The big reasons are performance, scale, and stability. When you pick your plan size, we want to make sure that all of that RAM and CPU go straight to search performance. If we had left coordinating or master workload on the data nodes, you could end up with resource contention in your cluster that could drive down overall performance while still leaving some nodes underutilized.
This also helps the cluster scale better, because the dedicated client and master nodes are sized to support many more data nodes than you may start with. This makes scaling as easy as adding a data node.
Finally, dedicated nodes for these different traffic types leads to a more stable cluster. You've got HA for every function of the Elasticsearch and Kibana cluster. You also don't have to worry about a search traffic spike on an extra busy node choking out master functions. This is best practice in many production Elasticsearch clusters and that's our target at ObjectRocket.
Why do I need three dedicated master nodes?
When you're talking clustering, three's the magic number. One leaves you with a single point of failure, two leaves you at risk of split brain. Three is the smallest number that makes sense for a stable cluster.
What about the four clients?
Back when we created this layout, ingest nodes did not exist, so these nodes managed security and acted as coordinating nodes. The reason we start with so many is redundancy and to ensure that in ingest scenarios that you have plenty of end points to spread your traffic across. There's very little queueing on each coordinating node, so having multiple nodes to spread traffic to helps avoid the problem of a coordinating node backing up.
This also creates the opportunity in use cases where you want a dedicated endpoint for one part of your application to avoid congestion, while the rest of the application uses the other endpoints. Most Elasticsearch clients handle multiple endpoints out of the box, so the only configuration required on your end is dropping all of the client hostnames into your connection code.

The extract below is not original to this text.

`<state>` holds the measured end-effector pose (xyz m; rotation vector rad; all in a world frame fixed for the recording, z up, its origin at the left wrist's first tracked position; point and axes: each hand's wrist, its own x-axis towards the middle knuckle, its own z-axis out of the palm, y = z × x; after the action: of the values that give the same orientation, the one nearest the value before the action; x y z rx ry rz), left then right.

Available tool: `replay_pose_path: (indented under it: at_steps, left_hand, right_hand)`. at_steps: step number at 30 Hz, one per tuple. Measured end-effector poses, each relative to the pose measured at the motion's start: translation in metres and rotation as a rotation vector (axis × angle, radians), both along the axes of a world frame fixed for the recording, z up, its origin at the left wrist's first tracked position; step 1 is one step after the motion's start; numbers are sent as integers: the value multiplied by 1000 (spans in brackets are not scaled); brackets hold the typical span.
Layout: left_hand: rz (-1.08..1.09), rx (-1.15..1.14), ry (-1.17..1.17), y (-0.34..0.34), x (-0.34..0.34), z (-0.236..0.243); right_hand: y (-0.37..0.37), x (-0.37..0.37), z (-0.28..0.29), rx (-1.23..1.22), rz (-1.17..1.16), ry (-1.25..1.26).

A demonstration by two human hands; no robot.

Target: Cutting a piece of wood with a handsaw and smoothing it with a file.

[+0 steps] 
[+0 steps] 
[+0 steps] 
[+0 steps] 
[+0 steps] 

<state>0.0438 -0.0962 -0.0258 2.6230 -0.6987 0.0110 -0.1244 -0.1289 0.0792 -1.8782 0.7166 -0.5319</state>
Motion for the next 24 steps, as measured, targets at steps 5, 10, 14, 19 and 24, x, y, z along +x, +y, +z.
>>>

Now, with the addition of ingest nodes in Elasticsearch 5.x, there are new ways to split up these clients. All client nodes are capable of accepting ingest pipelines and traffic, but you can only choose to point your application at a subset. This gives you a nice easy way of giving some dedicated horsepower to your ingest pipelines, while not bogging down the rest of your traffic.
How does this setup impact security?
One of the other advantages of this arrangement is that we're able to keep all of the data on internal private networks. Only the client nodes and Kibana nodes are accessible from the public internet, AWS Direct Connect, or Rackspace ServiceNet. Both the Kibana and client nodes manage their own set of access control lists (ACLs) and user authentication to ensure that our service is secure at the edge. All of the data nodes and master nodes are isolated on private internal networks.
If you've read the whole blog, I applaud you and thank you for your time. The bottom line is that our goal at ObjectRocket is for everyone to have a fast, stable cluster that can scale. Elasticsearch has a lot of the tools to enable that baked in, but we've tweaked where we can, and that's by putting together a cluster design that makes Elasticsearch and Kibana fly for you and scale easily as you grow. You focus on your app, we've got the data.